PROVIDED DATA:
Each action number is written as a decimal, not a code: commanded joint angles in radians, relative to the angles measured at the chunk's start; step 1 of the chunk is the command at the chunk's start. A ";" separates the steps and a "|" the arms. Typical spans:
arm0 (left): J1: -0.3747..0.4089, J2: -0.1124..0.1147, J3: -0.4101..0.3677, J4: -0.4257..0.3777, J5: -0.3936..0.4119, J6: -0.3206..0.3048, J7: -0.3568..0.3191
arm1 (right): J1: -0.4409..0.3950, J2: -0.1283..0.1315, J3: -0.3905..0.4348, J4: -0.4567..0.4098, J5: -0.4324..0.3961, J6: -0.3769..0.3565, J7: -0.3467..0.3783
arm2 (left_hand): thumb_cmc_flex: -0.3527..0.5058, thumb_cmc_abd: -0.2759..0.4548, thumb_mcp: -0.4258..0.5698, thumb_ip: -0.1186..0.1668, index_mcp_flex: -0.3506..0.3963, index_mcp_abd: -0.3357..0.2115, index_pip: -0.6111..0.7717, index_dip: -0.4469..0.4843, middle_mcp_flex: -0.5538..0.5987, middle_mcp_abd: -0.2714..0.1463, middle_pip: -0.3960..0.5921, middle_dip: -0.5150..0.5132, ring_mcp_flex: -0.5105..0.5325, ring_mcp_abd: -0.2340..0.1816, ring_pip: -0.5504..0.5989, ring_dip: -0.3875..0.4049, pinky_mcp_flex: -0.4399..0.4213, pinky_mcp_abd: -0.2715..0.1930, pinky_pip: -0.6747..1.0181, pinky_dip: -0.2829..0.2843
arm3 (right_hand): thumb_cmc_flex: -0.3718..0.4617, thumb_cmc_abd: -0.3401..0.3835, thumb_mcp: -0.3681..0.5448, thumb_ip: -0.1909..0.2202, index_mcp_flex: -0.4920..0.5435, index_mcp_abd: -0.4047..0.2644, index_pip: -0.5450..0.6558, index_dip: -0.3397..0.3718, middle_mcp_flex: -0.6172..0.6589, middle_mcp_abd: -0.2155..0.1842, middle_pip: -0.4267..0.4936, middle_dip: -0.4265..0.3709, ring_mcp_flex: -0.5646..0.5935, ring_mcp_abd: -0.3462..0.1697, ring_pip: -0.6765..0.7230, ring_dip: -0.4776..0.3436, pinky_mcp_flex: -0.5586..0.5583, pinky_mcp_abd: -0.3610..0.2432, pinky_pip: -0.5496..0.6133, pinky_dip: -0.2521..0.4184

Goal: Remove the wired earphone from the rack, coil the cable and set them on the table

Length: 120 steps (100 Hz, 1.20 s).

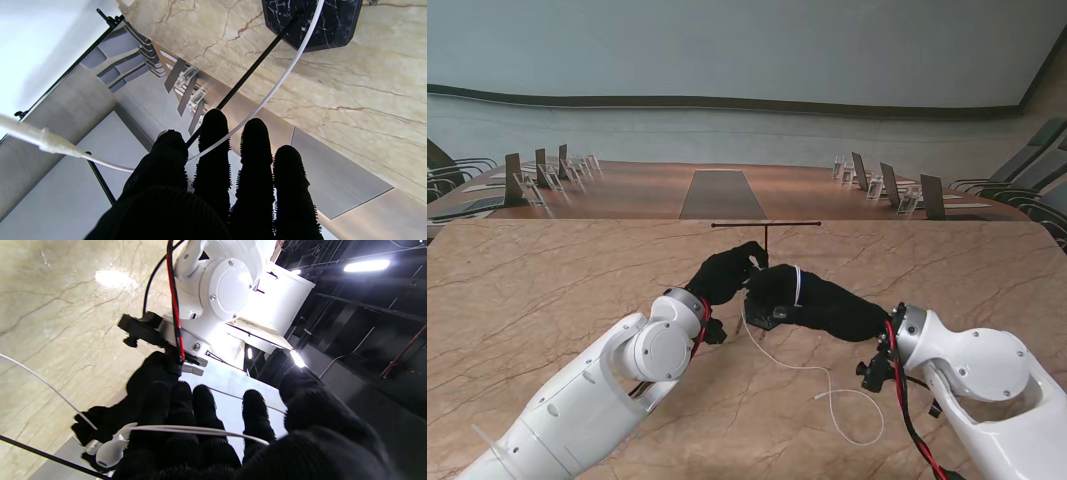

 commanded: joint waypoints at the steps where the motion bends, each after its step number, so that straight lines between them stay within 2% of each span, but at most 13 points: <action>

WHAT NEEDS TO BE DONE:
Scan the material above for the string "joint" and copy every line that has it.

WRITTEN REPLY:
Each action number is written as a decimal, not a code: commanded joint angles in radians, relative to the angles measured at the chunk's start; step 1 of the chunk is the command at the chunk's start. A ";" separates the steps and a "|" the arms. Typical spans:
 commanded: joint waypoints at the steps where the motion bends, each after its step number, so that straight lines between them stay within 2% of each span, but at most 13 points: <action>

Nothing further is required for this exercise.